Чудо сошествия Богородицы во ад подсвечивает сюжетное действие этого финального эпизода. По мере того как Мария Волконская уходит все далее и глубже в подземную бездну рудника, отовсюду бегут ей навстречу «мрачные дети тюрьмы», «дивясь небывалому чуду». Души грешников, обитающих в этом адском месте, ощущают на мгновение святую тишину, благодатное облегчение:

И тихого ангела Бог ниспослал
В подземные копи – в мгновенье
И говор, и грохот работ замолчал
И замерло словно движенье…

И вот среди грешников находится тот, кто достоин прощения и искупления:

Но кроток был он, как избравший его
Орудьем Своим Искупитель.

Великая страдалица явлением своим в «пропасти земли», состраданием своим как бы открывает грешникам путь к спасению.

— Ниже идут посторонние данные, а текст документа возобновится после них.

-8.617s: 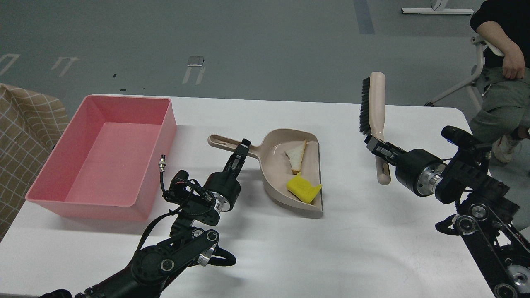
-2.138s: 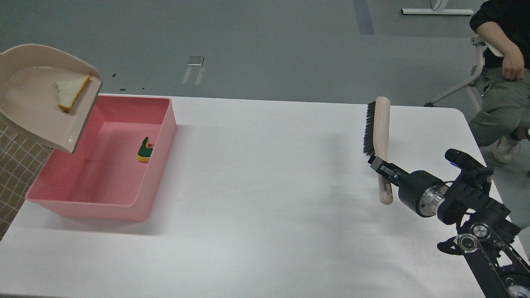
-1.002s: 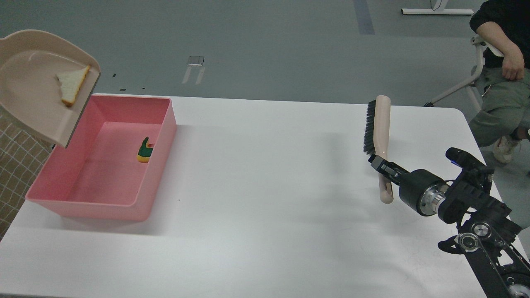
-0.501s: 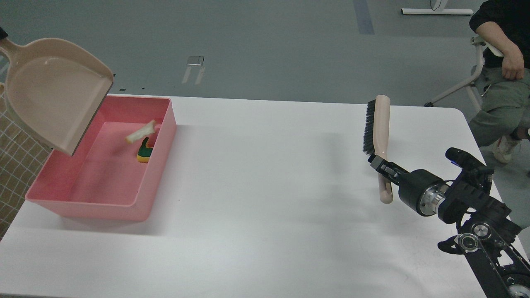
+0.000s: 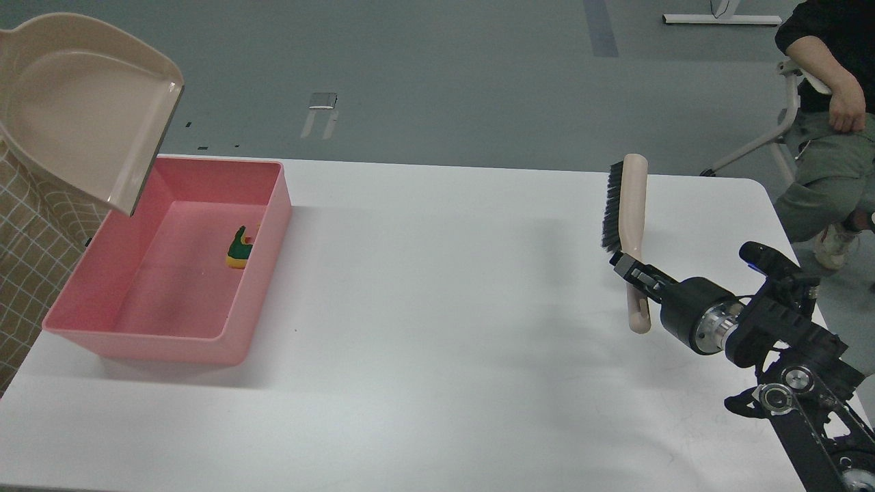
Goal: Sweep and dump garbage into bin
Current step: 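Bring the dustpan back and lower it onto the table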
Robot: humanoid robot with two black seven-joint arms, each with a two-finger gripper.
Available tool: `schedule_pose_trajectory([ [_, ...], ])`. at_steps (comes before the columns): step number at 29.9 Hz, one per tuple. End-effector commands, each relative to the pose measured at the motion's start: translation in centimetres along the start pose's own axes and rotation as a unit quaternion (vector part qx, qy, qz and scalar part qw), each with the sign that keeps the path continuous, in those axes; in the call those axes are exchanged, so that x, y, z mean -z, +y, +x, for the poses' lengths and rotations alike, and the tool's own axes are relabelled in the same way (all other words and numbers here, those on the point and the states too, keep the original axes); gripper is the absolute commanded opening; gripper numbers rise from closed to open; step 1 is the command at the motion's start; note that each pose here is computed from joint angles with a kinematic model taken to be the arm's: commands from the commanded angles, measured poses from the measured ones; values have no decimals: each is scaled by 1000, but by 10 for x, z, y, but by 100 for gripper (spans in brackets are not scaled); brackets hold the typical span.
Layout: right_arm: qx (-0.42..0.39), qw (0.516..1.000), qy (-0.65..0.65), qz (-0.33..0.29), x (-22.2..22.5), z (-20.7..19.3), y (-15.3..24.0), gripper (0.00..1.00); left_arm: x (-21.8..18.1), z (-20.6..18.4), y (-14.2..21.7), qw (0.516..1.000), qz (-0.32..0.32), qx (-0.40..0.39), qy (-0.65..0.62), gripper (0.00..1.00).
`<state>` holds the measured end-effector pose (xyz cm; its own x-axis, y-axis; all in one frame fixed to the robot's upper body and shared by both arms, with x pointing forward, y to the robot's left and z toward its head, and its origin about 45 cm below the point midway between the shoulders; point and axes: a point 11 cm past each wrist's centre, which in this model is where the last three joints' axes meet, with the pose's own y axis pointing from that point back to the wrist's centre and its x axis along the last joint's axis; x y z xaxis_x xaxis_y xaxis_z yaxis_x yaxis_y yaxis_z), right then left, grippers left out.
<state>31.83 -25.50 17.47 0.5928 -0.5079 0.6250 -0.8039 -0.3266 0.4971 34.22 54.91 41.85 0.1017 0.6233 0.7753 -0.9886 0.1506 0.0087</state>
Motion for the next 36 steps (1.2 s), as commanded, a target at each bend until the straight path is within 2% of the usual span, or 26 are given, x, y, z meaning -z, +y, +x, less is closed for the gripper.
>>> schedule_pose_trajectory([
  [1, 0, 1000, 0, 0, 0, 0, 0, 9, -11, -4, -12, 996, -37, -15, 79, 0],
  [6, -3, 1000, 2, 1, 1, 3, 1, 9, -18, -36, -30, 983, -75, 9, 168, 0],
  [13, -12, 1000, 0, 1, -2, 12, 6, 9, -27, -82, -52, 969, -105, 31, 220, 0],
  [23, -12, 1000, 5, -1, -7, 17, 9, 9, -76, -153, -84, 945, -168, 54, 277, 0],
  [26, -13, 1000, 5, -1, -6, 18, 9, 9, -90, -180, -85, 941, -172, 77, 282, 0],
  [36, -11, 1000, 6, -1, -11, 22, 11, 9, -84, -268, -87, 950, -111, 128, 264, 0],
])
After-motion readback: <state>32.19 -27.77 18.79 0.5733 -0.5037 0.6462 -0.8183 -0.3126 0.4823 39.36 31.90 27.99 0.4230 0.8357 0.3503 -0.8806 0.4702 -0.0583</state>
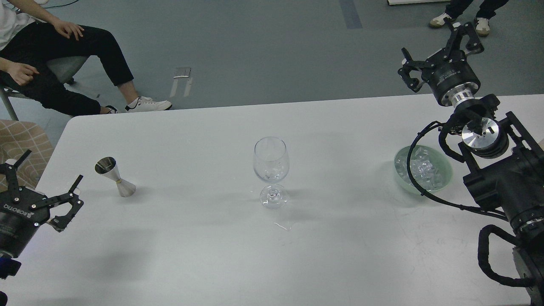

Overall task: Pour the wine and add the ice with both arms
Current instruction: 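Lower the open left gripper beside the metal cup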

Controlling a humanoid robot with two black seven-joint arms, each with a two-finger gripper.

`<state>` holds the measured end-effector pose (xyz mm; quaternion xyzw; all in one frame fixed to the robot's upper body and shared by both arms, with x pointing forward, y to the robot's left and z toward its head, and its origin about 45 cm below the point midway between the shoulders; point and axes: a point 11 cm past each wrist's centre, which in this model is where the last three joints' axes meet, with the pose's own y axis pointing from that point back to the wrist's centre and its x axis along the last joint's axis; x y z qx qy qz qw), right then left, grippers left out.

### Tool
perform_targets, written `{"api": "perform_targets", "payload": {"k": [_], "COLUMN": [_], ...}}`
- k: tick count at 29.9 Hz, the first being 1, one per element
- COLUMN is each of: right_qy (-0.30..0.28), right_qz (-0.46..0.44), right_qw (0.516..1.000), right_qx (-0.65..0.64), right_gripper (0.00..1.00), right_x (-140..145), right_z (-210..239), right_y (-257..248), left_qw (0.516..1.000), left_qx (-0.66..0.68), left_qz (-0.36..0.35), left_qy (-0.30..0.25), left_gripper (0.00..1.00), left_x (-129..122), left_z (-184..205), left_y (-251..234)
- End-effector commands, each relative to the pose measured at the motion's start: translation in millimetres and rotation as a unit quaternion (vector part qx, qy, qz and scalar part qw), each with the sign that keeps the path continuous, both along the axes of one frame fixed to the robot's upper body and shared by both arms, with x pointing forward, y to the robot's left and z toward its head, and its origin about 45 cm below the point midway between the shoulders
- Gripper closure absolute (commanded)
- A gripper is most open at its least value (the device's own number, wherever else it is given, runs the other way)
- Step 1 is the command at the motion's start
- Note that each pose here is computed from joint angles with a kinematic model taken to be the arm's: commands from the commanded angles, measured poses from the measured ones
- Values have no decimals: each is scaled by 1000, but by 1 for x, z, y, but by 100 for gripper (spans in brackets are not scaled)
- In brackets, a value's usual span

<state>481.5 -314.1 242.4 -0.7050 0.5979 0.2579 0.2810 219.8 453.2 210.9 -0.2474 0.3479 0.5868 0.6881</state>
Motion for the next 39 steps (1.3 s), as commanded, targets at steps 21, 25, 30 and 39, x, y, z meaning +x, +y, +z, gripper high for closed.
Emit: {"api": "perform_targets", "payload": {"k": [21, 25, 30, 39], "right_qy": [9, 9, 10, 12], "right_qz": [-1, -1, -1, -2], "right_qw": [1000, 1000, 1000, 1000], "right_qx": [1, 1, 1, 1], "right_gripper": [0, 0, 0, 0], "right_x": [-5, -5, -6, -6], "right_z": [-9, -10, -11, -12], "right_y": [-2, -1, -2, -1], "left_qw": [988, 986, 986, 987], "left_qx": [-129, -130, -128, -123], "left_qz": [54, 64, 64, 66], "left_qy": [71, 79, 85, 80], "left_gripper": [1, 1, 1, 1], "left_x": [0, 0, 0, 5], "left_z": [-55, -58, -60, -57], "left_y": [-41, -40, -41, -40]}}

Таким образом, в творчестве Некрасова 1850-х – начала 1870-х годов возникло два типа поэмы: первый – эпические произведения из жизни крестьянства, второй – историко-героические поэмы о судьбах народолюбивой интеллигенции. Синтез двух жанровых разновидностей Некрасов попытался осуществить в поэме-эпопее «Кому на Руси жить хорошо».

Ю. Лебедев

Поэмы[1]


Саша[2]

1


Словно как мать над сыновней могилой,
Стонет кулик над равниной унылой,
Пахарь ли песню вдали запоет —
Долгая песня за сердце берет;
Лес ли начнется – сосна да осина…
Невесела ты, родная картина!
Что же молчит мой озлобленный ум[3]?…
Сладок мне леса знакомого шум,
Любо мне видеть знакомую ниву —
Дам же я волю благому порыву
И на родимую землю мою
Все накипевшие слезы пролью!
Злобою сердце питаться устало —
Много в ней правды, да радости мало;
Спящих в могилах виновных теней[4]
Не разбужу я враждою моей.
Родина-мать! я душою смирился,
Любящим сыном к тебе воротился,
Сколько б на нивах бесплодных твоих
Даром ни сгинуло сил молодых,
Сколько бы ранней тоски и печали
Вечные бури твои ни нагнали
На боязливую душу мою —
Я побежден пред тобою стою!
Силу сломили могучие страсти,
Гордую волю погнули напасти,
И про убитую Музу мою
Я похоронные песни пою.
Перед тобою мне плакать не стыдно,
Ласку твою мне принять не обидно —
Дай мне отраду объятий родных,
Дай мне забвенье страданий моих!
Жизнью измят я… и скоро я сгину…
Мать не враждебна и к блудному сыну[5]:
Только что ей я объятья раскрыл —
Хлынули слезы, прибавилось сил.
Чудо свершилось: убогая нива
Вдруг просветлела, пышна и красива,
Ласковей машет вершинами лес,
Солнце приветливей смотрит с небес.
Весело въехал я в дом тот угрюмый,
Что, осенив сокрушительной думой,
Некогда стих мне суровый внушил[6]
Как он печален, запущен и хил!
Скучно в нем будет. Нет, лучше поеду,
Благо не поздно, теперь же к соседу
И поселюсь среди мирной семьи.
Славные люди – соседи мои,
Славные люди! Радушье их честно,
Лесть им противна, а спесь неизвестна.
Как-то они доживают свой век?
Он уже дряхлый, седой человек,
Да и старушка не многим моложе.
Весело будет увидеть мне тоже
Сашу, их дочь… Недалёко их дом.
Всё ли застану по-прежнему в нем?

2

Добрые люди, спокойно вы жили,
Милую дочь свою нежно любили.
Дико росла, как цветок полевой,
Смуглая Саша в деревне степной.
Всем окружив ее тихое детство,
Что позволяли убогие средства,
Только развить воспитаньем, увы! —
Эту головку не думали вы.
Книги ребенку – напрасная мука,
Ум деревенский пугает наука;
Но сохраняется дольше в глуши
Первоначальная ясность души,
Рдеет румянец и ярче и краше…
Мило и молодо дитятко ваше, —
Бегает живо, горит, как алмаз,
Черный и влажный смеющийся глаз,
Щеки румяны, и полны, и смуглы,
Брови так тонки, а плечи так круглы!